The World Bank, Policy Research Working Paper Series 5143 and Social Sciences Research Network Paper
November 2009
Abstract
Female education levels are very low in many developing countries.
Does maternal education have a causal impact on children's educational
outcomes even at these very low levels of education? By combining a
nationwide census of schools in Pakistan with household data, the
authors use the availability of girls' schools in the mother's birth
village as an instrument for maternal schooling to address this issue.

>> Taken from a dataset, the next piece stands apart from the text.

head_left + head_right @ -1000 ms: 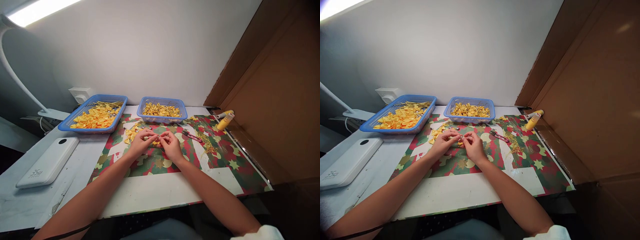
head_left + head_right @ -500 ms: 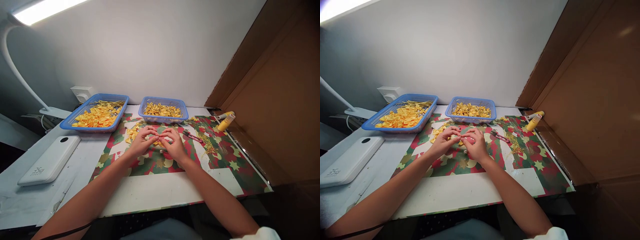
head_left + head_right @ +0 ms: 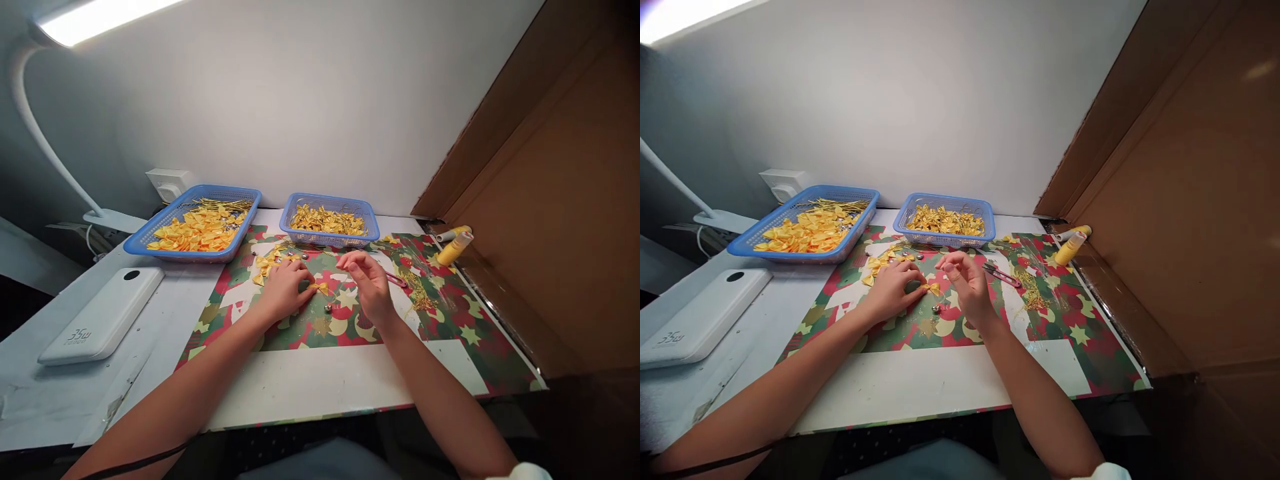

Since public schools in Pakistan are segregated by gender, the
instrument affects only maternal education rather than the education
levels of both mothers and fathers. The analysis finds that children
of mothers with some education spend 75 minutes more on educational
activities at home compared with children whose mothers report no
education at all. Mothers with some education also spend more time
helping their children with school work; the effect is stronger (an
extra 40 minutes per day) in families where the mother is likely the
primary care-giver. Finally, test scores for children whose mothers
have some education are higher in English, Urdu (the vernacular), and
mathematics by 0.24-0.35 standard deviations. There is no relationship
between maternal education and mother's time spent on paid work or
housework--a posited channel through which education affects
bargaining power within the household. And there is no relationship
between maternal education and the mother's role in educational
decisions or in the provision of other child-specific goods, such as
expenditures on pocket money, uniforms, and tuition. The data
therefore suggest that at these very low levels of education, maternal
education does not substantially affect a mother's bargaining power
within the household. Instead, maternal education could directly
increase the mother's productivity or affect her preferences toward
children's education in a context where her bargaining power is low.
Citation
Andrabi, Tahir, Jishnu Das, and Asim Khwaja. "What Did You Do All Day? Maternal Education and Child Outcomes." The World Bank, Policy Research Working Paper Series 5143 and Social Sciences Research Network Paper, November 2009.